Goat sale. The Boer meat goats got all the attention at this year’s goat sale. Both grand and reserve champions doubled last year’s prices.
Geauga Vision first bought Tyler Lestock’s 72-pound champion for $18 a pound.
Then, Geauga County Farm Bureau paid $10 a pound, compared to last year’s $4, for Bill Ketring’s 59-pound reserve champ Boer goat.
The rest of the goat sale didn’t fare as well. Joseph Amick’s 78-pound grand champion non-Boer goat sold for $5.50 a pound. That bid came from Kinetico Inc. and was less than half of last year’s winner.
T.J. Nolin, known for his champion goats, took reserve honors. Pritt Concessions paid $3.25 for the 67-pound goat.
Six Boer meat goats and five other breed goats sold.
Lambs and Preston. Preston Chevrolet paid $10.50 a pound for last year’s champion lamb and $6 a pound for the reserve. This year it kept up its support by purchasing both, but got off a bit easier on the wallet.
First, it bought Jack Carson’s 131-pound champion for $5.70 a pound and then picked up Dusty Powell’s 125-pound reserve champ for $5 a pound.
Nicole Wildman’s 246-pound champion pen of two lambs sold for $2 a pound to Etna Products Inc..
Insurance Diversified beat that with a $2.60-a-pound price for Holly Carson’s 248-pound reserve champion pen of two lambs.
Fifty lambs were sold, compared to 38 last year.
Turkey numbers. Auctioneer Scott Mihalic sounded half-joking when he asked for a $25-a-pound bid to start the turkey sale, but Geauga County Farm Bureau’s Mark Solomon grinned and raised his number.
Bids flew between him and Grace Geothermal before the gavel fell at $36 a pound for the champion gobbler, with Farm Bureau being the winner.
The 44-pound champion turkey’s exhibitor John Adams pledged to donate 10 percent to Hurricane Katrina victims.
Isaiah Anderson and his 30-pound reserve champion turkey came into the ring next and left with $14 a pound from Appellate Judge Diane Grendell and state Sen. Tim Grendell. That price was up from last year’s $10 winning bid.
Both bids, however, fell short of the $38-a-pound price Debbie Armstrong later paid for family friend Ricky Kotwica’s 23-pound bird.
Forty-four turkeys were sold, up from 36 last year.
Duck sale. And if the crowd thought the turkey sale was exciting, it wasn’t anything compared to the duck sale where Auctioneer Mike Davis’ voice could barely be heard over the clapping and hollering.

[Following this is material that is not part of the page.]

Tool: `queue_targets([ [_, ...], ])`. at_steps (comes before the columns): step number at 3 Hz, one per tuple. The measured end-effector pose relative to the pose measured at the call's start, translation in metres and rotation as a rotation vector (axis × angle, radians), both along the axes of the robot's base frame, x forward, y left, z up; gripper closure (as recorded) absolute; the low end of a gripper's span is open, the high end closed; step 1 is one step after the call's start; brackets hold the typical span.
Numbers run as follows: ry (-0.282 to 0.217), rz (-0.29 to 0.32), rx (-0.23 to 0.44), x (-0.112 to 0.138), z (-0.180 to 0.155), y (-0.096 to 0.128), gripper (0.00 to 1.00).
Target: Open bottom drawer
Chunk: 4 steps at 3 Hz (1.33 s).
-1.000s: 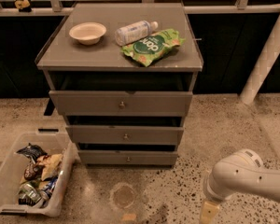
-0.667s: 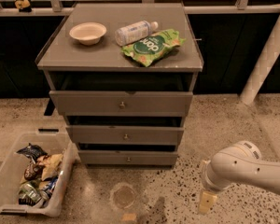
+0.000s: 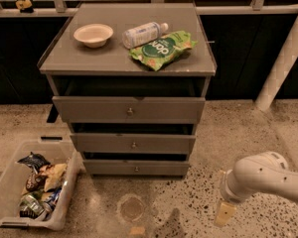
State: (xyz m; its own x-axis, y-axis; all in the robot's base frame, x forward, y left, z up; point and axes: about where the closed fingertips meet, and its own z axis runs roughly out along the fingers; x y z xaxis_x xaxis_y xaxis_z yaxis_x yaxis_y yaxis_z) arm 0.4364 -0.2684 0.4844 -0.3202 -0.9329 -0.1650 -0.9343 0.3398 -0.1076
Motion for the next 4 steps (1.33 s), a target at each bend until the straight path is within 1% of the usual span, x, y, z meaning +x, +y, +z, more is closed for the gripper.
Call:
queue_targets([
  [1,0.108,-0.125,0.141,-0.024,-0.033,-0.044,0.00],
  [2,0.247,-0.072,0.295,-0.031,-0.077,-0.039,0.00],
  [3,0.290,-0.005,0.339,-0.034,-0.098,-0.037,0.00],
  [4,0.290,-0.005,0.339,-0.034,-0.098,-0.037,0.00],
])
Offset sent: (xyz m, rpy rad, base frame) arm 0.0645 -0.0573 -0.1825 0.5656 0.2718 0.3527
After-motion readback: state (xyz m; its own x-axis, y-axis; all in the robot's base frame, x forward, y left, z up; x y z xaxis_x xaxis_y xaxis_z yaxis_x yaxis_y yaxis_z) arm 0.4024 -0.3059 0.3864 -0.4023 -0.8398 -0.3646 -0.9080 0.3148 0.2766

With several people hopping into the bidding from time to time, it finally ended with Auctioneer Scott Mihalic’s record-doubling bid of $220 a pound for Benjamin Bruening’s 7.2-pound champion duck.

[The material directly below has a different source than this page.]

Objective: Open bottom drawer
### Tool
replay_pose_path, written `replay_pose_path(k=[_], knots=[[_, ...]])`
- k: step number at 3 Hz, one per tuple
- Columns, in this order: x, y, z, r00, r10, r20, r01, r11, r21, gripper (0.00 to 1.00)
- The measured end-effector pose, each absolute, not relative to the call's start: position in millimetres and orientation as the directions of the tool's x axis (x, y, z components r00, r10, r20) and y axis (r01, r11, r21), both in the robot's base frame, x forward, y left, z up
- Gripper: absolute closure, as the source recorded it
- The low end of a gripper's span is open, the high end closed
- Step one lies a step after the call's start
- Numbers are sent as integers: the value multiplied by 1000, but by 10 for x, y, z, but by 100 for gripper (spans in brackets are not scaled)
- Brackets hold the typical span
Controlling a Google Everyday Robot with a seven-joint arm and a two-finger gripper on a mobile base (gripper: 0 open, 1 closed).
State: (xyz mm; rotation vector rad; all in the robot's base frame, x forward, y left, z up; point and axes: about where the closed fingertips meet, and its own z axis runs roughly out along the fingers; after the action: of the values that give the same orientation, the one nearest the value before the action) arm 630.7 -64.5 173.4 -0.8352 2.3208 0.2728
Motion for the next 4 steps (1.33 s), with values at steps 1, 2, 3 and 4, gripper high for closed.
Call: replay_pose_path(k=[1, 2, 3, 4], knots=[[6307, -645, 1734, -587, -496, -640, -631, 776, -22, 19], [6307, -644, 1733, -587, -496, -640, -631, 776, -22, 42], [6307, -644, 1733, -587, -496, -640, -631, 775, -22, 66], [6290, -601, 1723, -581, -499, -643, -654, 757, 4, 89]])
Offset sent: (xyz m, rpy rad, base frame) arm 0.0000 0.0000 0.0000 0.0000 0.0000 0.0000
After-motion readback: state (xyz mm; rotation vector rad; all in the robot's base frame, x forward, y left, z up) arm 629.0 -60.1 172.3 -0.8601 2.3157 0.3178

With the crowd still on a high, Lance Wildman came in the ring with his 7-pound reserve champion duck. After more spirited bidding, Georgette Baliga paid $80 a pound for the duck.

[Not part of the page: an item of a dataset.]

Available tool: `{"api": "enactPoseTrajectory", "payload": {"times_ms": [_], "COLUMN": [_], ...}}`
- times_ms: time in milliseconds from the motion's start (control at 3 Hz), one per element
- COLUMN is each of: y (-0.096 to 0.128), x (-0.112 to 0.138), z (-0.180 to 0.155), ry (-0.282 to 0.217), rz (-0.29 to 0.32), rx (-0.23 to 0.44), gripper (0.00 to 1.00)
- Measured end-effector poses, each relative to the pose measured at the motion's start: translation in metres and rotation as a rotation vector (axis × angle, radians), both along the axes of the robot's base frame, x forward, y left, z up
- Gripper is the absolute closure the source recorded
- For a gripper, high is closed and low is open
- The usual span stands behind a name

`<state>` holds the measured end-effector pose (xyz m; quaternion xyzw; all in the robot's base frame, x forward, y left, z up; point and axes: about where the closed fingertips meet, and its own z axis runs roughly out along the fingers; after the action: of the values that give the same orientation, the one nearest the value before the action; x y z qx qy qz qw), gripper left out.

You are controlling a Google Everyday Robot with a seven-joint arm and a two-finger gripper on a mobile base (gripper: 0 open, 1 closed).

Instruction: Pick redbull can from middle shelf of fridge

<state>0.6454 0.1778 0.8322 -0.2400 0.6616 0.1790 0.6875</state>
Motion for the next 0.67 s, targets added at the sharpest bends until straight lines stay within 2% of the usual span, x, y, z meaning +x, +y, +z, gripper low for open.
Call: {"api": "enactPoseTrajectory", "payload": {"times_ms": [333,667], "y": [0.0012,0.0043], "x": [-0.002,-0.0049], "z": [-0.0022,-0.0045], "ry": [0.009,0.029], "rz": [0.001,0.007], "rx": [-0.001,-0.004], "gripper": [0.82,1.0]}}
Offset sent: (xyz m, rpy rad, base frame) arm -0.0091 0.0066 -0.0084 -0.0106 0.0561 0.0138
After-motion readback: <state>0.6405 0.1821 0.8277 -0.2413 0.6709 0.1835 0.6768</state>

Last year’s champion ducks brought $60 and $50 a pound, respectively.
Thirty-nine ducks were sold.
Pritt’s rabbits. As usual, Pritt Concessions paid big bucks for rabbits. The ever-faithful champion rabbit buyer paid $40 a pound for Matthew Carver’s 12.25-pound pen. Last year, Art Pritt set the record at $61 a pound.
Although the champion pen price was down, reserve was up. Healthy Deposits paid $31 a pound for Larry Pohto’s 12.5-pound reserve pen, up $5 a pound from last year.
Eleven pens were sold.
Chickens, donations. Bidding was hot for Paul Miller’s 21.3-pound champion chicken pen, especially after the bids hit $25 a pound and Miller said he’d be donating 50 percent of everything he received from that point on to Hurricane Katrina victims. The crowd responded by raising their hands until the price hit $50 a pound. Middlefield Banking Company was the one paying this unofficial record.
Next in the ring was Aaron Rumberg and this time it was Chad and Jamie Pearce blowing away last year’s bids. The couple paid $42.50 a pound for the reserve champion pen, more than doubling last year’s $20-a-pound price.
Twenty chicken pens were sold.
More to sell. Dairy baskets were another hit this year, with three dairy 4-H clubs selling them. The three baskets added $4,000 to the overall sale total, compared to $3,350 last year.
Auctioneers for the sale were Pete Howes, Scott Mihalic, Mike Davis, and Jonathan Polcen. Helping as ringmen were Doug Carlson and Jason Matthews.